Again, this is a little more involved, but they are really good meatballs. Serve them over mashed potatoes, rice, or noodles. Mashed potatoes are my favorite.
1 egg, slightly beaten
1/4 c. milk
2 T. Ketchup
3. T. A-1 Sauce
3/4 c. quick cooking oats
1/4 c. finely chopped onion
1/4 c, minced fresh parsley
1 t. salt
1/4 t. pepper
1-1/2 lbs. lean ground beef
3 T. all purpose flour
Cream Sauce
2 T. butter or margarine
2 T. all purpose flour
1/4 t. dried thyme
1/2 t. chicken bouillion granules/powder
1/2 t. Montreal Chicken Seasoning
Salt and pepper to taste
1 can (14.5 oz.) chicken broth
2/3 c. whipping cream
2 T. minced fresh parsley
In a bowl, combine the first nine ingredients. Add beef and mix well. Shape into 1-1/2 in. balls. Roll in flour, shaking off excess. Place in a greased 15 x 10 x 1 baking pans about 1 inch apart.

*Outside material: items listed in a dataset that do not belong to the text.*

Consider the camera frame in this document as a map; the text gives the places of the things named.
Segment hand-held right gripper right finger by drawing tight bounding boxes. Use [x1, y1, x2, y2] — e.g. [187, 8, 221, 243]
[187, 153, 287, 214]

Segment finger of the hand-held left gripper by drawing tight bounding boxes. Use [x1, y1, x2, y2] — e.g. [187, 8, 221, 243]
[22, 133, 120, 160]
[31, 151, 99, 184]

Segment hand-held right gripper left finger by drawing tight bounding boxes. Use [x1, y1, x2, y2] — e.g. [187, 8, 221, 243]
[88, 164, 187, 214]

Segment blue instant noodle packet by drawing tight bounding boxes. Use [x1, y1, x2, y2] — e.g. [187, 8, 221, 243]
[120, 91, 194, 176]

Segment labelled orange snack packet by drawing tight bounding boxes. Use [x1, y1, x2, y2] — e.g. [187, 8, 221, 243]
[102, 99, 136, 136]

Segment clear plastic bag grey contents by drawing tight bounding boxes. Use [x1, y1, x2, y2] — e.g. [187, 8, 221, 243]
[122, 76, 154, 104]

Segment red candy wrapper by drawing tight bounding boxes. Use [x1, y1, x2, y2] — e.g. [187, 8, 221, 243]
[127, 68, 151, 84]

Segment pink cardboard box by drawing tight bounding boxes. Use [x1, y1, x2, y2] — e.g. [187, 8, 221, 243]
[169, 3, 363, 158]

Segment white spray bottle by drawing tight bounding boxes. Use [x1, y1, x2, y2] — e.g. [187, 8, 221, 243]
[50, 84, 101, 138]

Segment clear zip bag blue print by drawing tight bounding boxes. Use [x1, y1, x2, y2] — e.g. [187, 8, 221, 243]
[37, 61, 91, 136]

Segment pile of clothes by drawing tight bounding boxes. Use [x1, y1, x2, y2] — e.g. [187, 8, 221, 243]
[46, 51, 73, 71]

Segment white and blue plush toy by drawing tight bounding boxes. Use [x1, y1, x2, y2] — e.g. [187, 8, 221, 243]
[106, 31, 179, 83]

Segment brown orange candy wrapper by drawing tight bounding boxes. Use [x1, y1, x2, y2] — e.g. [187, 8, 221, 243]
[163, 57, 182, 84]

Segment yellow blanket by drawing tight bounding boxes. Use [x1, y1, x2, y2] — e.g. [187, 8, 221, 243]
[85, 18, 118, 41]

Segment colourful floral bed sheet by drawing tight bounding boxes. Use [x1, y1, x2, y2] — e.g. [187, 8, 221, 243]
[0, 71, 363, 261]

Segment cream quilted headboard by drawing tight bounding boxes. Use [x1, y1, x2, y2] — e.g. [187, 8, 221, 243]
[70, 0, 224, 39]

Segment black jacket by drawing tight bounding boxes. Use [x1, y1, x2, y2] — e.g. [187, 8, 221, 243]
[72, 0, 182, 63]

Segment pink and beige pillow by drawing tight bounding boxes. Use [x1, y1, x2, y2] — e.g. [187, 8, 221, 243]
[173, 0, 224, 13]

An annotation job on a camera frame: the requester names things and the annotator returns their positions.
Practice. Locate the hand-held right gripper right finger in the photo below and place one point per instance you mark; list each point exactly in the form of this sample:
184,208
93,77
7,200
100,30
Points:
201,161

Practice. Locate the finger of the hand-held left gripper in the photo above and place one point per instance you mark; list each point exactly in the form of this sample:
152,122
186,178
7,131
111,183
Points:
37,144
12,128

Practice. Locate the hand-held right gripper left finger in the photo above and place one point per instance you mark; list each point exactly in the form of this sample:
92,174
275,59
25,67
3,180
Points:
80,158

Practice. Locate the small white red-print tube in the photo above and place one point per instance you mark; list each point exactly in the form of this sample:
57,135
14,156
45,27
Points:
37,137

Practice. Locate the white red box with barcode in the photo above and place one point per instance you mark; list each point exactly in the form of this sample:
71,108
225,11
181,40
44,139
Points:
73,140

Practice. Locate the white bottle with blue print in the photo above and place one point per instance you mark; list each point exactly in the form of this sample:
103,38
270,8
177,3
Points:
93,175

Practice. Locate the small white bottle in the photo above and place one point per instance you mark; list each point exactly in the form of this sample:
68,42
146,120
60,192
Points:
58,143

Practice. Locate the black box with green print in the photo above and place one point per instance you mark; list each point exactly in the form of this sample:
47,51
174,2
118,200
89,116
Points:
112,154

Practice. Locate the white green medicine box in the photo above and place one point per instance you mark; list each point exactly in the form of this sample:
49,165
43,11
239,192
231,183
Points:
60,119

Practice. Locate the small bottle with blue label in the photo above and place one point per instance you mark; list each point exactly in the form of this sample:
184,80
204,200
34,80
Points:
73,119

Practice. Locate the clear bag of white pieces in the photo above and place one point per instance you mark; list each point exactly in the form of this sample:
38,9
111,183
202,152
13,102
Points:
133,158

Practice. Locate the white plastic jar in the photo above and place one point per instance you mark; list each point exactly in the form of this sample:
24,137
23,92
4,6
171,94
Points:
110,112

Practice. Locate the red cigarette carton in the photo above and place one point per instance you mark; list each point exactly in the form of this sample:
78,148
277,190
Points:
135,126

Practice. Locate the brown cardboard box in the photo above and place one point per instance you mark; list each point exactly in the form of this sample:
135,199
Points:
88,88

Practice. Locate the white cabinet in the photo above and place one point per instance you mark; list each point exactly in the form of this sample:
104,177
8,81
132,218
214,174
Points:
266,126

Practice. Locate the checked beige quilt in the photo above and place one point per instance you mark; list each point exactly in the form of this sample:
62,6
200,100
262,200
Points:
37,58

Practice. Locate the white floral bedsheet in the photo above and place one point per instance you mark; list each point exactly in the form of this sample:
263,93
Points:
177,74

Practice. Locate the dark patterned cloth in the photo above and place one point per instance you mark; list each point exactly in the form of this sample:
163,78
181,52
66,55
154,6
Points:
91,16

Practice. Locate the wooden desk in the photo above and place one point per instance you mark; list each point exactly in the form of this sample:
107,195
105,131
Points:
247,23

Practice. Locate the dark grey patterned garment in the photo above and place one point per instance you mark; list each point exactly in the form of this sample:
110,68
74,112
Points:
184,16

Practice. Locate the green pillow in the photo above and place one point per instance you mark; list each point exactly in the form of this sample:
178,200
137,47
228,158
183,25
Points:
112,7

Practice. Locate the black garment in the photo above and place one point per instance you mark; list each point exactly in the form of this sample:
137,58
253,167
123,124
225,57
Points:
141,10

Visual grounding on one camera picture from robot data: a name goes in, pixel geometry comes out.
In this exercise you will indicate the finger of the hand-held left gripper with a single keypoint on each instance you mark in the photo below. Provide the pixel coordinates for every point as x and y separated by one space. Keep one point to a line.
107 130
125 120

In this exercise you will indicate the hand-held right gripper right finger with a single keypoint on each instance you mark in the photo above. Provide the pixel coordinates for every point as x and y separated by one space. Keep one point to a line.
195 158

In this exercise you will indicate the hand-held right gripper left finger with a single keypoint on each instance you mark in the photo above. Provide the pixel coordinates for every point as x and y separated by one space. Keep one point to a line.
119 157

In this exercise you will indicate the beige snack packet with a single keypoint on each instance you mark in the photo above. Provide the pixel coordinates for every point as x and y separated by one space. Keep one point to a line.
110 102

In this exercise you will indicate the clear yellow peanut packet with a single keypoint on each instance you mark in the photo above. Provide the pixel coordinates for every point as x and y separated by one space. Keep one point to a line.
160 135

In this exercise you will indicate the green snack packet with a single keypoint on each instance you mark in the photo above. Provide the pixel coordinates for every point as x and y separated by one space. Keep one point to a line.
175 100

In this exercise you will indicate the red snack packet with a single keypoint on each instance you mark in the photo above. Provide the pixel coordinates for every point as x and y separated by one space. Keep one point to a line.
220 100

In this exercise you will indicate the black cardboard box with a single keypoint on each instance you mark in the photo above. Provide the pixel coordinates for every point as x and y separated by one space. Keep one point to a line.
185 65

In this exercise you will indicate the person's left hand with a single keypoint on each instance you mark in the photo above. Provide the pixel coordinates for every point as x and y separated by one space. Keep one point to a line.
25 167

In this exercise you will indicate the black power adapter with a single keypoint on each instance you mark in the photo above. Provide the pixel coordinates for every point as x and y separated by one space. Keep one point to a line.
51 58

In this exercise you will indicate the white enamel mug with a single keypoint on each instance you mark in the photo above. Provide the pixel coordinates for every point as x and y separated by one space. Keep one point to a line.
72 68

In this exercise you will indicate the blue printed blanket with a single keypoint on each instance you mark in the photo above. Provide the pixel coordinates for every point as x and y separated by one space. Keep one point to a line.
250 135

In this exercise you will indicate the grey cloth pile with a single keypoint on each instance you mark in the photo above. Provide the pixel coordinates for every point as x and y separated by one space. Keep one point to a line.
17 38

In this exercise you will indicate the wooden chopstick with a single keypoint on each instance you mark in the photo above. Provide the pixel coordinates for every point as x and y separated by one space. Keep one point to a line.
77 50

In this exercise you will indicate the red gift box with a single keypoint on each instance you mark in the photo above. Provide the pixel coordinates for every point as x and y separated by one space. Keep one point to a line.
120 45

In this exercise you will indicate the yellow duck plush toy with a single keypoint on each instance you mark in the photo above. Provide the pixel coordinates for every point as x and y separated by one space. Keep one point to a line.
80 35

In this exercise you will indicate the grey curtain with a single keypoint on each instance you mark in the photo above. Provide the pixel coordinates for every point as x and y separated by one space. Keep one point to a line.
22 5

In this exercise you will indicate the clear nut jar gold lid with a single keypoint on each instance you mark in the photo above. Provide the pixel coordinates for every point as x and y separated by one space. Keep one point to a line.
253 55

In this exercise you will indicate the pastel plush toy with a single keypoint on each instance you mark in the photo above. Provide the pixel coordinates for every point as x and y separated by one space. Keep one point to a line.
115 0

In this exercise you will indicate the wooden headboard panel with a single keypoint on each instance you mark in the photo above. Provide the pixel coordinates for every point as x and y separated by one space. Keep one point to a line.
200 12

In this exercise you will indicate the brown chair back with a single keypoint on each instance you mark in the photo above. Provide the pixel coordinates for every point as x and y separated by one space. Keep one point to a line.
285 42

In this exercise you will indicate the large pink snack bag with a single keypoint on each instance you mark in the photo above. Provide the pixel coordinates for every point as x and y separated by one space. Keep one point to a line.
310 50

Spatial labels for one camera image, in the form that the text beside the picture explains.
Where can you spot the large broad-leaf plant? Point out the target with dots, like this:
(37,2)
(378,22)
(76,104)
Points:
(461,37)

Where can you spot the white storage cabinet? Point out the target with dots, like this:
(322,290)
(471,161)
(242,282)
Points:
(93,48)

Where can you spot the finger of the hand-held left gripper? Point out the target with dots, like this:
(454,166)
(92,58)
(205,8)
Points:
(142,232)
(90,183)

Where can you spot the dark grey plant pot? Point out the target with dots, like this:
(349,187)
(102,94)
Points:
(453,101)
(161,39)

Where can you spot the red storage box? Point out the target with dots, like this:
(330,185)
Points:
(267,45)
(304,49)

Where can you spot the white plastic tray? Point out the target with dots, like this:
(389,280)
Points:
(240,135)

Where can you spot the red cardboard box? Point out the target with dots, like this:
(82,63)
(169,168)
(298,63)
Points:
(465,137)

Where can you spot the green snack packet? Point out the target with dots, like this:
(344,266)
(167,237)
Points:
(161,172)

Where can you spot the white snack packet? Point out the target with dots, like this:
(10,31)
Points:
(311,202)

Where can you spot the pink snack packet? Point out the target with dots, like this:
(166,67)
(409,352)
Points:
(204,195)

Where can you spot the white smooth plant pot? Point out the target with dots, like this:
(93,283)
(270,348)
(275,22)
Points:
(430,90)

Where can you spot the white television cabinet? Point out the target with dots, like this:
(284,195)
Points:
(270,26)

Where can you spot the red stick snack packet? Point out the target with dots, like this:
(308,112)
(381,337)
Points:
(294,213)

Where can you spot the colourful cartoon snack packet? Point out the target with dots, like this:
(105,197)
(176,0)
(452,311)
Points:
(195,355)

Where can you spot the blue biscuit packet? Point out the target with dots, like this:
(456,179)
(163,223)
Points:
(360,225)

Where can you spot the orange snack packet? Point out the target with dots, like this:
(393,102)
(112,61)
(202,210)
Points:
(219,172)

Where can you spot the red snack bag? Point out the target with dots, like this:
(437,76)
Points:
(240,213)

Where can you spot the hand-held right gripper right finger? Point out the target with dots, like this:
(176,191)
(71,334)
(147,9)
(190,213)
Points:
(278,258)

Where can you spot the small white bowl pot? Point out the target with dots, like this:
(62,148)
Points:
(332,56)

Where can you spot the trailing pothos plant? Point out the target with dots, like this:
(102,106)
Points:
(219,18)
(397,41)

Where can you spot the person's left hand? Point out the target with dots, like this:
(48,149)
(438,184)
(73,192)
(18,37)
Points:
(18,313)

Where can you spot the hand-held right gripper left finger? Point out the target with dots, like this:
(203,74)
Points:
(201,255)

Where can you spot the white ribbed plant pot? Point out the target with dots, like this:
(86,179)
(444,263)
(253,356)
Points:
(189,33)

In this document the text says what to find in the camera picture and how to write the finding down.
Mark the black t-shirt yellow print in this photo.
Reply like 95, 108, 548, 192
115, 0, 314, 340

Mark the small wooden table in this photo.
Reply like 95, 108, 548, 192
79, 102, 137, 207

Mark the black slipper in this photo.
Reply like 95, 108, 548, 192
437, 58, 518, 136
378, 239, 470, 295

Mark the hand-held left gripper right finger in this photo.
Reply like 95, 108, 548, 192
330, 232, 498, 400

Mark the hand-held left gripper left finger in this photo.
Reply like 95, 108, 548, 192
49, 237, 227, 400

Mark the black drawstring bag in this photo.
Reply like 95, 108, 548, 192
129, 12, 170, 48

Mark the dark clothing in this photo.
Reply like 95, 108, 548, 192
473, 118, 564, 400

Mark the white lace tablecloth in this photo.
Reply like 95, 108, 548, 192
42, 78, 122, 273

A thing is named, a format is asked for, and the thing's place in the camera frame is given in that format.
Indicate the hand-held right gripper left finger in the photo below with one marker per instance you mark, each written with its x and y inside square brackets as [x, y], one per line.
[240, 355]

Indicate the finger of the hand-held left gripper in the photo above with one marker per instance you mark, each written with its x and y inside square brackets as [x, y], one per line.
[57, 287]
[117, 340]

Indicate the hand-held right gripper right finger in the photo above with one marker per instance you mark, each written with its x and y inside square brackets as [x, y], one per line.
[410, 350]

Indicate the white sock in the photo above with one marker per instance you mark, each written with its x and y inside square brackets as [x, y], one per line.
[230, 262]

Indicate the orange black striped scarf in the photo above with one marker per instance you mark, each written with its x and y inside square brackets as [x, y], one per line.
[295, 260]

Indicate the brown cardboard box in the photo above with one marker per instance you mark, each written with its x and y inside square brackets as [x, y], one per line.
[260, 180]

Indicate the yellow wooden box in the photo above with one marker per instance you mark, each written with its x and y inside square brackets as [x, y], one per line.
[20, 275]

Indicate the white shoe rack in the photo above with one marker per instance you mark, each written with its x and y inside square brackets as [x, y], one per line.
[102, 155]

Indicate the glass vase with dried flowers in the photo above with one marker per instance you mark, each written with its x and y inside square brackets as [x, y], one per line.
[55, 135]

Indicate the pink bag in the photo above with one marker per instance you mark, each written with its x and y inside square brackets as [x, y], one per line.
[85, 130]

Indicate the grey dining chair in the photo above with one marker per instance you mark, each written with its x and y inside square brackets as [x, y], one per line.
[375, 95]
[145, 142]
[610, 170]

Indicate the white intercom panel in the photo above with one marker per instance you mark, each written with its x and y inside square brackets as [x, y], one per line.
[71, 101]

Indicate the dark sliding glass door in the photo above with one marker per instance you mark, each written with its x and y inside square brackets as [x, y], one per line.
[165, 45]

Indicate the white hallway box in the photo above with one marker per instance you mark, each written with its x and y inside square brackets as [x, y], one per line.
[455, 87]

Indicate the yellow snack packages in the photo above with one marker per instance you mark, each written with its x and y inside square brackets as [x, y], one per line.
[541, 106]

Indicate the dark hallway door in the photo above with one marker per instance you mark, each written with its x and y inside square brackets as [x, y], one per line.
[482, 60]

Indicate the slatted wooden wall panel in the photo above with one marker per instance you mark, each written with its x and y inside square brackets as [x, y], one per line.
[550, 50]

Bake uncovered at 400 degrees for 10 minutes. Turn meatballs; bake 12-15 minutes more or until the meat is no longer pink. Meanwhile, for sauce, melt butter in a saucepan over medium heat. Stir in flour, thyme, bouillion, chicken seasoning, salt and pepper until smooth. Gradually add broth and cream; bring to a boil. Cook and stir for 2 minutes or until thickened and bubbly. Drain meatballs on paper towels; transfer to a serving dish. Top meatballs with sauce; sprinkle with parsley. Serves about 6.